Ce - external capacitors, C1 and C2 in the schematics
Ci is the pin capacitance
CL is the load capacitance specified by the crystal manufacturer
CS is the total stray capacitance for one XTAL pin on the microcontroller.

Let’s go ahead and pull the components used on the manufacturer’s demonstration board as an example, the ATMEGA328PB-XMINI

Crystal used on the board is Mfg PN:
TSX-3225 16.0000MF09Z-AC3

Manufacturer’s specified Load Capacitance for this crystal is 9pF.

Common Stray Capacitance values often fall in the 2pF to 5pF range. Make sure to locate the crystal as close to the microcontroller as possible to avoid preventable issues with this value.
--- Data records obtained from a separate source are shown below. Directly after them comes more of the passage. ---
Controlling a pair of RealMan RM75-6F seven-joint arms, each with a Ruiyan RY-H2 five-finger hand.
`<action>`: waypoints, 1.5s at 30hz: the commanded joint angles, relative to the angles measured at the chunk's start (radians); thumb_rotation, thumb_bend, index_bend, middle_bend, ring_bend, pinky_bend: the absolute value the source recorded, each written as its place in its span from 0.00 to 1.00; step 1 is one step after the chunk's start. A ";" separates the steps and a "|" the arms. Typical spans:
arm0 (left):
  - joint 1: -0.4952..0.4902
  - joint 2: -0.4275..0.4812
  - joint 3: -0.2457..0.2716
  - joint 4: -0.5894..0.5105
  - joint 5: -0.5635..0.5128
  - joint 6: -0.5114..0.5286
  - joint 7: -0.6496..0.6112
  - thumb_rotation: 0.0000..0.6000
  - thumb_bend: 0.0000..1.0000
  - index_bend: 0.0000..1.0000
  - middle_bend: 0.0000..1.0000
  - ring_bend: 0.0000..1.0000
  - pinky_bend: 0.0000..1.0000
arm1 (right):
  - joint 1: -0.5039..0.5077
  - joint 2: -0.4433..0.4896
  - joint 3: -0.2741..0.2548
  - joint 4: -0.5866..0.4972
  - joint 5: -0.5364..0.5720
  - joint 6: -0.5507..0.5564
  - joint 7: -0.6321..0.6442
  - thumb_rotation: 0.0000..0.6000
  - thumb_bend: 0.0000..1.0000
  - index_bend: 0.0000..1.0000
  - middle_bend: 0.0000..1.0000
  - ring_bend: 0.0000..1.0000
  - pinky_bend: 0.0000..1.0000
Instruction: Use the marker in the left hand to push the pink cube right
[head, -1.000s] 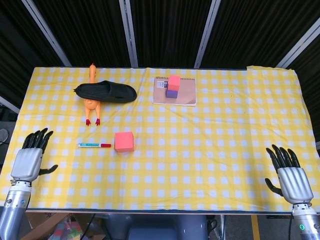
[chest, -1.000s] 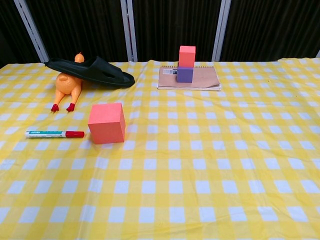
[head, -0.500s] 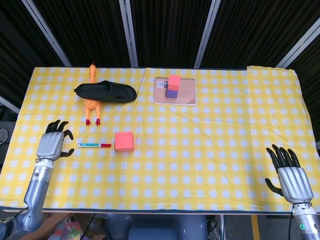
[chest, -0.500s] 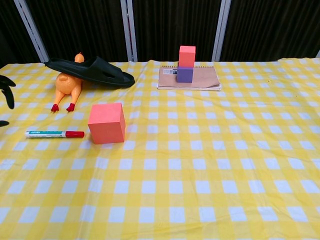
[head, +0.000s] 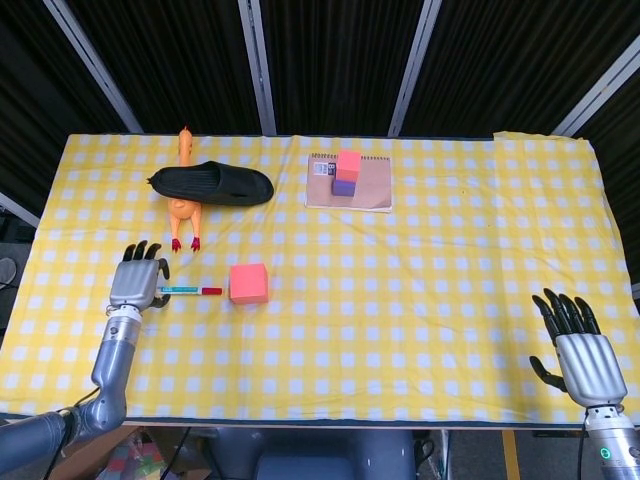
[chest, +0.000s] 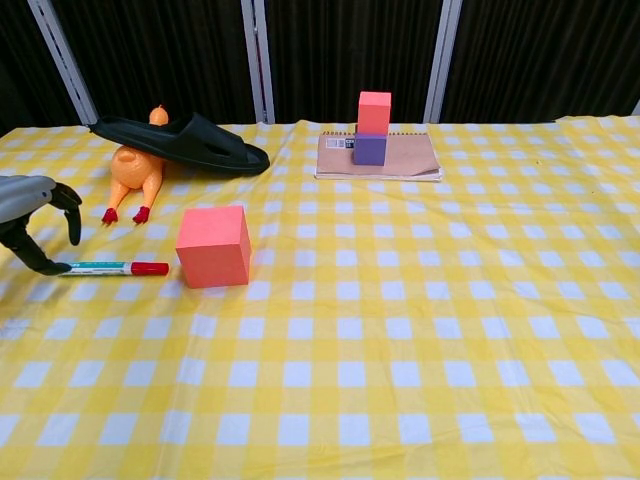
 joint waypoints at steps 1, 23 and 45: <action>-0.014 -0.022 0.011 0.024 -0.011 -0.008 0.012 1.00 0.29 0.48 0.10 0.00 0.05 | 0.000 0.000 0.000 0.001 -0.002 0.001 0.002 1.00 0.35 0.00 0.00 0.00 0.00; -0.027 -0.045 0.025 0.048 -0.023 0.012 -0.031 1.00 0.44 0.54 0.10 0.00 0.05 | -0.002 0.000 -0.002 0.003 -0.007 0.005 0.012 1.00 0.35 0.00 0.00 0.00 0.00; -0.078 -0.084 0.006 0.017 -0.083 0.029 0.009 1.00 0.44 0.54 0.10 0.00 0.05 | -0.003 0.001 -0.002 0.000 -0.009 0.008 0.012 1.00 0.35 0.00 0.00 0.00 0.00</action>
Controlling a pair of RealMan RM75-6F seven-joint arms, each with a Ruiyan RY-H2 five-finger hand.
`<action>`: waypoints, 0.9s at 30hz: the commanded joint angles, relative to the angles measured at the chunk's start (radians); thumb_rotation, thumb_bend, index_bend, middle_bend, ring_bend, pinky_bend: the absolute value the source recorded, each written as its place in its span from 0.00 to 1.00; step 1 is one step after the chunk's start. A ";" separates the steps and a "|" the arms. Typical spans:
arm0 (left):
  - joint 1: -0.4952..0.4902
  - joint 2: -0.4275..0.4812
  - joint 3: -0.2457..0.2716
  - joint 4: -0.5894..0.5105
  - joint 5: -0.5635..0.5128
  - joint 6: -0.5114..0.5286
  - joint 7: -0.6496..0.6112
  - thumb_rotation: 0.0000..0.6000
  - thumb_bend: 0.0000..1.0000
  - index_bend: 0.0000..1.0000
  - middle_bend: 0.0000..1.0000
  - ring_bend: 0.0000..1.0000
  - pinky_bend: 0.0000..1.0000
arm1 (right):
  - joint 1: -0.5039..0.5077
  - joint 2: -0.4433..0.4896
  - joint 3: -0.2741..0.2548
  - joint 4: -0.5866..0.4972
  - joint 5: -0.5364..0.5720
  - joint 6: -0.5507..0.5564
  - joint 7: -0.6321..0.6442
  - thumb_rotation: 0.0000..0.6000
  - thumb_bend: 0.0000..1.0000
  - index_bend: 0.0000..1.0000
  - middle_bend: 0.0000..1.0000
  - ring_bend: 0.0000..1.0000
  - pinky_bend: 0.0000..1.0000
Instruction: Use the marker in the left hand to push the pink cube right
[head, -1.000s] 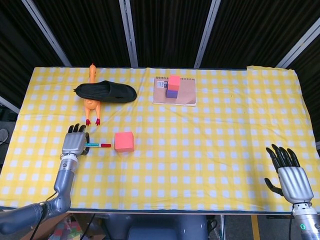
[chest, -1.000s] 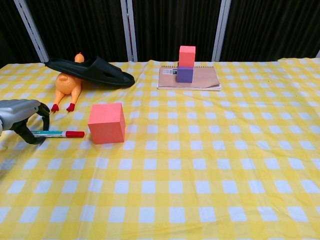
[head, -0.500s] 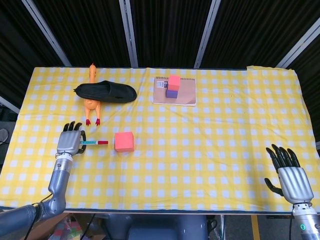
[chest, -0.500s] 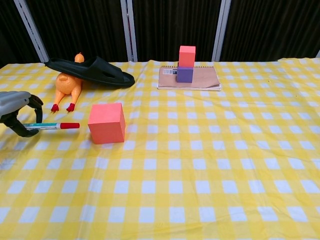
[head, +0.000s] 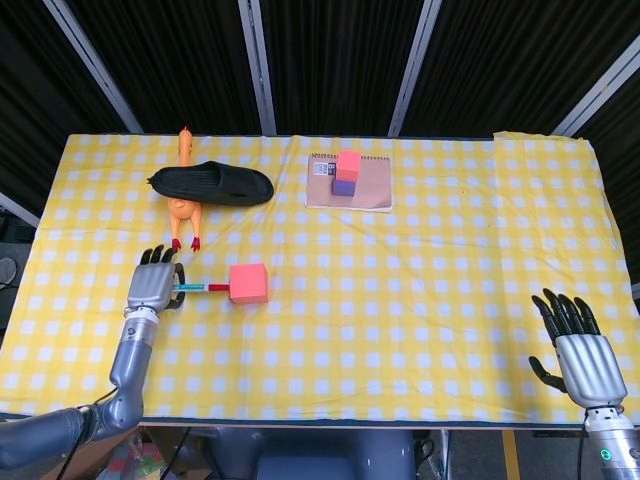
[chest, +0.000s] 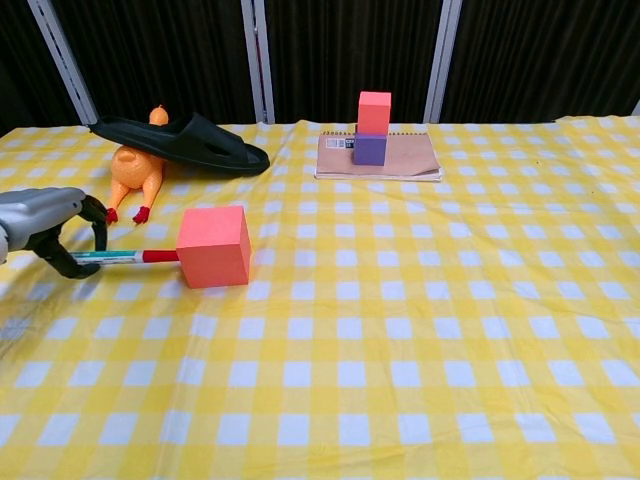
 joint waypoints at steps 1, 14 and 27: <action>-0.025 -0.031 -0.016 0.016 -0.022 -0.002 0.018 1.00 0.44 0.54 0.10 0.00 0.05 | 0.000 0.001 0.000 -0.001 0.000 0.000 0.002 1.00 0.35 0.00 0.00 0.00 0.00; -0.110 -0.121 -0.051 0.018 -0.074 0.012 0.094 1.00 0.44 0.54 0.10 0.00 0.05 | -0.002 0.003 -0.001 0.002 -0.004 0.003 0.015 1.00 0.35 0.00 0.00 0.00 0.00; -0.134 -0.133 -0.058 -0.026 -0.129 0.057 0.144 1.00 0.46 0.54 0.10 0.00 0.05 | -0.004 0.004 -0.002 0.001 -0.005 0.005 0.020 1.00 0.35 0.00 0.00 0.00 0.00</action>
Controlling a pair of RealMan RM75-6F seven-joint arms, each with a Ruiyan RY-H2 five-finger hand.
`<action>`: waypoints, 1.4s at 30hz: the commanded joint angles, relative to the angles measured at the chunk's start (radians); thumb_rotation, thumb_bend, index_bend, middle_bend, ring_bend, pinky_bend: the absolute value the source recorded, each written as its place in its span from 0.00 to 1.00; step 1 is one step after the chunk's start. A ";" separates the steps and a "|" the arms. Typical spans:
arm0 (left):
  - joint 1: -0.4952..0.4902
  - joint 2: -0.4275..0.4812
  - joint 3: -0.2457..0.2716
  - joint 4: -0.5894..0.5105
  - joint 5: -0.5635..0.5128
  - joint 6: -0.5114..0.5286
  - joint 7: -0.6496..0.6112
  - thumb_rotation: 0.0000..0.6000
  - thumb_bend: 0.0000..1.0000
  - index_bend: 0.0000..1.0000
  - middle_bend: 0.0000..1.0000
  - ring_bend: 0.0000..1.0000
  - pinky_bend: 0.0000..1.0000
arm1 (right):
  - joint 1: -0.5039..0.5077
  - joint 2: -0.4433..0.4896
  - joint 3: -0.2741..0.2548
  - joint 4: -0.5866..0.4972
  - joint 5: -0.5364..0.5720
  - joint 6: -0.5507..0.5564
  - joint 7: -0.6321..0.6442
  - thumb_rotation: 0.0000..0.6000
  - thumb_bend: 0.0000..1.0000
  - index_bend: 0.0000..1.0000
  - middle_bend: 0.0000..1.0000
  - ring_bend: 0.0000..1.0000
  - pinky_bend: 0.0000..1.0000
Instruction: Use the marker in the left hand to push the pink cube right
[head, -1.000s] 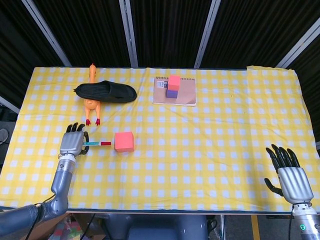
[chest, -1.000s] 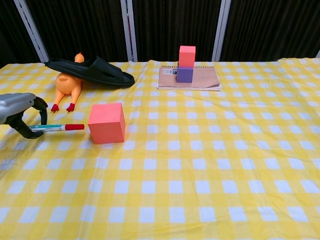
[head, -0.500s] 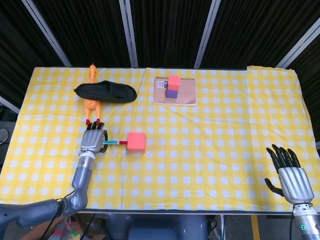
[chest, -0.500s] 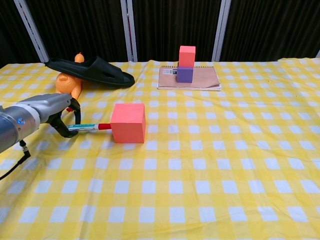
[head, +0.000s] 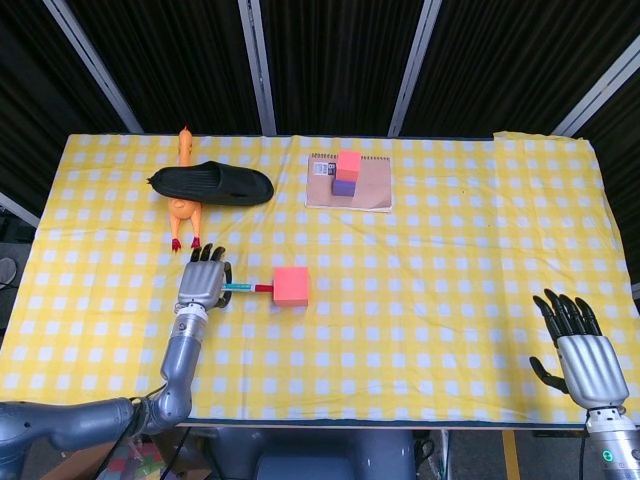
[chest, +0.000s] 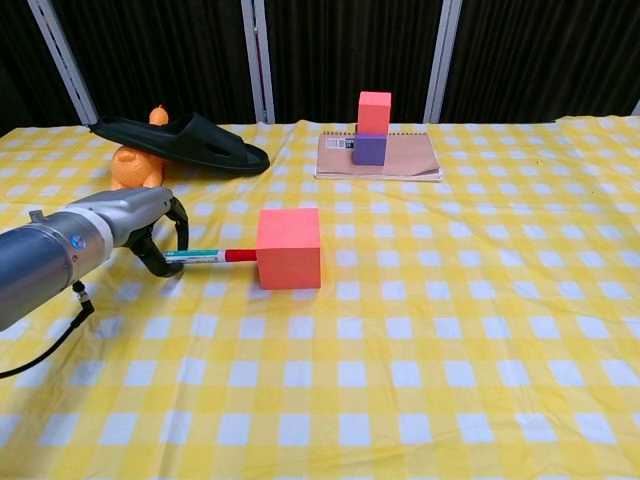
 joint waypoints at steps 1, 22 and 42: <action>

So to use the above formula
( 2 x Load Capacitance of Crystal ) - Stray Capacitance

( 2 * 9pF ) - 5pf = 13pF

Checking the schematic of the Xplained Mini ATMEGA328PB board shows they used 12pF load capacitors
CAPLOAD

In most cases the above information is enough to pull off a successful oscillator circuit.

However, this stray capacitance value is unknowable because a majority of people cannot measure the actual stray capacitance. Also a designer may have not followed best practices to put the crystal as close to the part as possible.

In times where crystal oscillator reliability is critical, and ambient temperatures may effect the capacitors operation, a designer can follow a practice known as the Safety Factor.

The quick and dirty way of experimenting with the Safety Factor is to take the above Load Capacitance formula as a starting point, in this case 13pF and begin plugging in capacitor values into the circuit progressively lower and higher than the 12pF value provided in the example schematic until the circuit fails.

Document the failure value below and above 13pF, lets say for example it fails at 5pF and 25pF.

Take the median of 5pF and 25pF, ( 5pf + 25pF ) / 2 = 15pF

Also, if it’s a rugged application perform these tests under temperatures the circuit will experience in the field.

This test will take into account the stray capacitance in the circuit, that new value, 15pF will be a more reliable value than the formula provided. It’s a good idea to perform this test if the reliability of the circuit is critical, or as a way to troubleshoot intermittent crystal failures.

One shortfall of crystal oscillators is mechanical shock/vibration can cause them to fail, in these cases it’s advisable to use an external MEMS oscillator.